HE’S HAD a long, hard season – and in some ways a long, hard career too – but these days PJ Ryan is still stealing the spotlight of Kilkenny’s four-in-a-row All-Ireland hurling success
And deservedly so.
One of the last loose ends of the intercounty season was tied up in Dublin yesterday with the presentation of the final Vodafone Player of the Month awards, and Ryan’s name going on the hurling honour for September was no surprise to anyone in attendance.
He was already honoured with the man-of-the-match trophy for his extraordinary goalkeeping display in Kilkenny’s All-Ireland win over Tipperary, and it will be a major surprise if Ryan fails to collect his first All Star award later this month.
What makes these honours all the sweeter is they’ve been a long time coming. Ryan was five years on the Kilkenny senior panel before he got his first championship start in goal, and many people around him must have wondered if his time would ever come. Now the 32 year-old can look back and say “told you so.”
Truth is his father, also PJ, spent a similarly long time in the shadows, and never got his break. That only makes Ryan all the more appreciative of his belated rewards: “It wasn’t that hard, really, being sub to James McGarry,” he said.
“James was probably the top goalkeeper in the game. So it wasn’t difficult at all. I suppose to keep going back in the panel, the spirit and the craic you’d have with the lads, and I suppose we were winning, it was no problem going back at all. The honour of being on the Kilkenny panel, you will keep going as long as you can.
“But I was probably five years there, before I got a start. I played against Dublin in the championship one year all right. That’s just because James had a broken ankle. James was back for the Leinster final. I suppose you always keep the faith. You keep going training. I got the chance and when the chance came I took it. It made this season special, but every season is special really, just to be on the panel in the first place.
“It was a similar position for my father, like my story with James, in that he was sub to probably one of the best goalkeepers ever as well. He always gave me advice to stay going as long as you can and if you keep training maybe the break will come your way and sure that’s the way it worked out.”
In reflecting on the All-Ireland win, his clean sheet and series of heroic saves against Tipperary, Ryan puts it down to a “good day at the office” but it was more than that: “We got a bit of luck as well,” he admitted. “Eoin Kelly slipped for his goal chance. On another day that would have went in and you’d never know what might have happened.

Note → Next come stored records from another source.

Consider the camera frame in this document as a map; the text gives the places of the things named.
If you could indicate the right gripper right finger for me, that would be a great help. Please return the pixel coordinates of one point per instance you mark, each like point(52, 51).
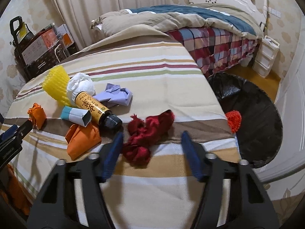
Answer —
point(249, 203)

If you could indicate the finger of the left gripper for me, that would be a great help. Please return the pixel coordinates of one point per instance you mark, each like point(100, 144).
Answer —
point(8, 133)
point(22, 131)

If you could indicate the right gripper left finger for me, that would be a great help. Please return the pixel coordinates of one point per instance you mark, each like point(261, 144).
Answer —
point(55, 204)

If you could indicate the orange wrapper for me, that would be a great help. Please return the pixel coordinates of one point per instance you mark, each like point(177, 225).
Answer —
point(37, 116)

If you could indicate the red orange plastic bag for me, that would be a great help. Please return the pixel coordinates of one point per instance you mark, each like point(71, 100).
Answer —
point(81, 139)

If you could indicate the teal and white box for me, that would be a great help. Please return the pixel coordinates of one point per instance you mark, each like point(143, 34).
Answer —
point(81, 117)

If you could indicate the red foam fruit net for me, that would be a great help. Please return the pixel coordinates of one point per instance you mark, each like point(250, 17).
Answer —
point(234, 120)

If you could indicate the yellow label black bottle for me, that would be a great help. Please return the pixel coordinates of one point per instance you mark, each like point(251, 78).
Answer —
point(100, 113)

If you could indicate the lilac paper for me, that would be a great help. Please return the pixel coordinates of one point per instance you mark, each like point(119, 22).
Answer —
point(114, 95)

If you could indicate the dark red cloth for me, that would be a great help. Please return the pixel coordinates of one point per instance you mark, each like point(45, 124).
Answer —
point(143, 134)

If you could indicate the black trash bag bin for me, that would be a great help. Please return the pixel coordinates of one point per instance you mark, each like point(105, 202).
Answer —
point(260, 134)

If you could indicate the white door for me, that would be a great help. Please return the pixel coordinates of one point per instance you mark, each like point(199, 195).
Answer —
point(284, 175)

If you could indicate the yellow foam fruit net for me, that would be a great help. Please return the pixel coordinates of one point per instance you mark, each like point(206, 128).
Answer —
point(55, 85)

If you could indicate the striped beige bed sheet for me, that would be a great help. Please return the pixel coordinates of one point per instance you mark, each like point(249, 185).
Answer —
point(162, 76)

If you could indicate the crumpled white plastic bag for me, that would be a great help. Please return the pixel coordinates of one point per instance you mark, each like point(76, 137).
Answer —
point(79, 83)

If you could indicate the black hand trolley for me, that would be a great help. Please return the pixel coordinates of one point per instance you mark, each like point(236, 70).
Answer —
point(21, 37)

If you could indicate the plaid bed skirt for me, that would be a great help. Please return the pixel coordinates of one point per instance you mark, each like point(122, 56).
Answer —
point(214, 50)

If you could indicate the white plastic drawer unit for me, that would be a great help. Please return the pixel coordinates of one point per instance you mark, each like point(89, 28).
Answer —
point(266, 55)

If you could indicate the beige and teal duvet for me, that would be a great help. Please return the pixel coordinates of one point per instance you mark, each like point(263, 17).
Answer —
point(167, 18)

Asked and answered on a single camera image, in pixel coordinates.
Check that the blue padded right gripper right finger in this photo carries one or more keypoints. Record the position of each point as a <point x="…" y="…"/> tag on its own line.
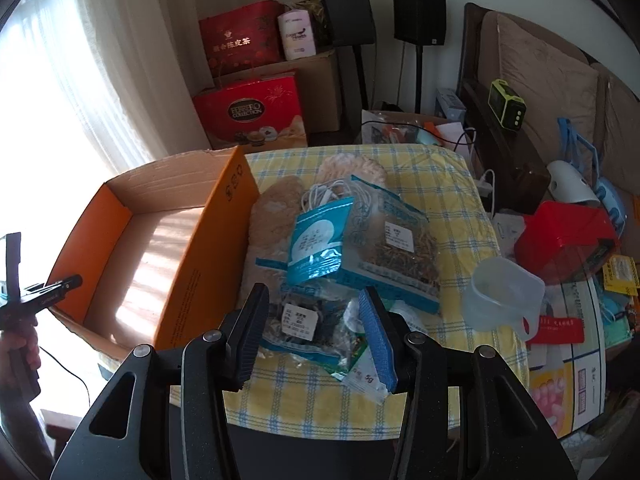
<point x="384" y="340"/>

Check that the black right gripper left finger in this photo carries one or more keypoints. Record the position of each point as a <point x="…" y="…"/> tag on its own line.
<point x="243" y="330"/>

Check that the fluffy beige slipper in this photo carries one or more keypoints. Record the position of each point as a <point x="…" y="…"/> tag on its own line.
<point x="345" y="165"/>
<point x="272" y="221"/>

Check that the translucent plastic measuring cup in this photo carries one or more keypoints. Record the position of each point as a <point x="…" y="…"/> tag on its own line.
<point x="501" y="293"/>

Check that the person's left hand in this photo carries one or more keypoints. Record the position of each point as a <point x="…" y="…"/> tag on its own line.
<point x="22" y="337"/>

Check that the green white sachet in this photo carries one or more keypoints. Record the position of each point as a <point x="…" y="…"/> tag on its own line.
<point x="367" y="367"/>

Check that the zip bag with dark contents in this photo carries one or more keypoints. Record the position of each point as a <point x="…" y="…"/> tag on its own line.
<point x="314" y="329"/>

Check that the yellow plaid bed cover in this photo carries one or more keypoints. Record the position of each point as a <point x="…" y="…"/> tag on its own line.
<point x="301" y="399"/>

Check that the blue pouch with white label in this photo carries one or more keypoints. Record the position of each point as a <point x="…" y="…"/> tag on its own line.
<point x="316" y="248"/>

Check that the orange cardboard box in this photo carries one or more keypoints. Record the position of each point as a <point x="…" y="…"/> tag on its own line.
<point x="160" y="250"/>

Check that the red plastic container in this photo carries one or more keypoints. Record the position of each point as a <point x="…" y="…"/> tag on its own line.
<point x="565" y="243"/>

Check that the red chocolate gift box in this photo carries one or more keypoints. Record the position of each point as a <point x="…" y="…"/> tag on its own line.
<point x="260" y="114"/>

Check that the white curved plastic object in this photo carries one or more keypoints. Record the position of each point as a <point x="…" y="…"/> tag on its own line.
<point x="567" y="185"/>

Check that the white sheer curtain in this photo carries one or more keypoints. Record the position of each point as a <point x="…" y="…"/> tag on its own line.
<point x="93" y="88"/>

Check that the green and black clock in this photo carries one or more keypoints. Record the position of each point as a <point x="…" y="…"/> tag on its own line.
<point x="508" y="107"/>

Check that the large brown cardboard box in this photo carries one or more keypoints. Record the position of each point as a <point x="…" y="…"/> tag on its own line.
<point x="318" y="88"/>

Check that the red tea gift box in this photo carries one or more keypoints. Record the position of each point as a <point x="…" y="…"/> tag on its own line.
<point x="244" y="38"/>

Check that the brown cushioned headboard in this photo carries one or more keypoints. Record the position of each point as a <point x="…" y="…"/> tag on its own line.
<point x="556" y="80"/>

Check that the right black speaker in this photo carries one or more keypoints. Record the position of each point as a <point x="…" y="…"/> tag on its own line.
<point x="422" y="23"/>

“But a save is a save, whether it is a spectacular one, as they say, or a routine one. They all have to be stopped. I was glad to get the hurl to them. I suppose as well I was due to keep the ball out of the net a couple of times against Tipp. I had let in 13 goals in two or three matches against them, more recently in the league final. Just to keep the ball out on the day was very pleasing.”
The fact that McGarry never won an All Star remains an extremely sore issue in Kilkenny, and while Ryan is sure to end the county’s wait, he’s not counting his chickens either: “There are three of us nominated and any one of us could win it. I’d have no more of a right to win an All Star than Brendan Cummins or Clinton Hennessy. Whoever gets it, gets it. Whoever doesn’t what can you do? You go on and hurl away again.
“But I was surprised all right that McGarry never won one. I suppose the thing about James was that he made everything look simple and when lads had to make saves James probably had a situation read. In Kilkenny we all knew what James was about. I suppose he just didn’t get the individual recognition he should have got.”
Ryan is making up for all of that now. Kilkenny team-mate Henry Shefflin took the August hurling award while Kerry’s Tom O’Sullivan and Cork’s Graham Canty picked up the football awards for September and August.